Food insecurity common across US higher education campuses -- ScienceDaily - Lack of access to reliable supply of nutritious food may affect student's ability to succeed, researchers say. Is it more a problem now that it used to be….or are we just recognizing it? Universities are scrambling to set up programs to address the issue.

With New Perennial Grain, a Step Forward for Eco-Friendly Agriculture - Yale E360 – How can the ideas for prairie and forest sustainable agriculture be moved into the mainstream faster? It seems like there is still a lot to learn about how to do it on a large scale.
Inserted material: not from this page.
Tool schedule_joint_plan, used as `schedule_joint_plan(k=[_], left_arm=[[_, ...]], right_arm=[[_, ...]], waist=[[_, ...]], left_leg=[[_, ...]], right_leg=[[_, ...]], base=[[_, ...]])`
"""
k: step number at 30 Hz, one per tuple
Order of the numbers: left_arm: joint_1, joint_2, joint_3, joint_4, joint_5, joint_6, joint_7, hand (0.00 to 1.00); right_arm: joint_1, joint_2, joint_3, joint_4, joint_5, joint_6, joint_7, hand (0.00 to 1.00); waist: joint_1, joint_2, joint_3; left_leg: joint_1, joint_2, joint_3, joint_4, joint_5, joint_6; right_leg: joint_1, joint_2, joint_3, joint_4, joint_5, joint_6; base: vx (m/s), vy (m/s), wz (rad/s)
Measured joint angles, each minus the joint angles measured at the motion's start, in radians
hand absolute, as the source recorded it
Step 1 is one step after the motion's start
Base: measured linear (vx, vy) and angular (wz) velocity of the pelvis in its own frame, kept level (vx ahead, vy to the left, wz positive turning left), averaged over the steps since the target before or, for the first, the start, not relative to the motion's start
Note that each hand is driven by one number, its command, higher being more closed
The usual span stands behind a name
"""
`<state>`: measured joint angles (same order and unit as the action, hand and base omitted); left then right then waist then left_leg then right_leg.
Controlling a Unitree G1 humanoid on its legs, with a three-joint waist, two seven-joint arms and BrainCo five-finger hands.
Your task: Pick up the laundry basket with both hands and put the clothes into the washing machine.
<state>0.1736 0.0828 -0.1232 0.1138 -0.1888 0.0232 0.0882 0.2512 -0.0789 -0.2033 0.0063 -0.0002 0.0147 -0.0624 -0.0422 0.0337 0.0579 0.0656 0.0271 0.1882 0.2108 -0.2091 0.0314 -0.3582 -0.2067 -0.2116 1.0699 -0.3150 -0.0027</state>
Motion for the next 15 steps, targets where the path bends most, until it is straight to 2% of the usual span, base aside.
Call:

Non-native invasive insects, diseases decreasing carbon stored in US forests -- ScienceDaily – It seems like more of these problems are cropping up….and at a time when we need our forests to retain carbon. In our area, the emerald ash borer has killed all the ash trees in the past 5 years…a noticeable change in our forests.

Focus on Native Bees, Not Honey Bees – Cool Green Science - Lots of beautiful bees out there…pollinating right along with the honey bees. We need to support all the pollinators to build (and sustain) health environments for us all.

Solar Panels on Farmland Have Huge Electricity-Generating Potential - Yale E360 – A vision to think about….agrivoltaics (a new vocabular word for me!).

Arctic permafrost is thawing fast. That affects us all. – I was intrigued by the pictures of landscapes of melting permafrost – collapsing land, methane (enough to burn) bubbling from a thawing pond, crumbling cliffs.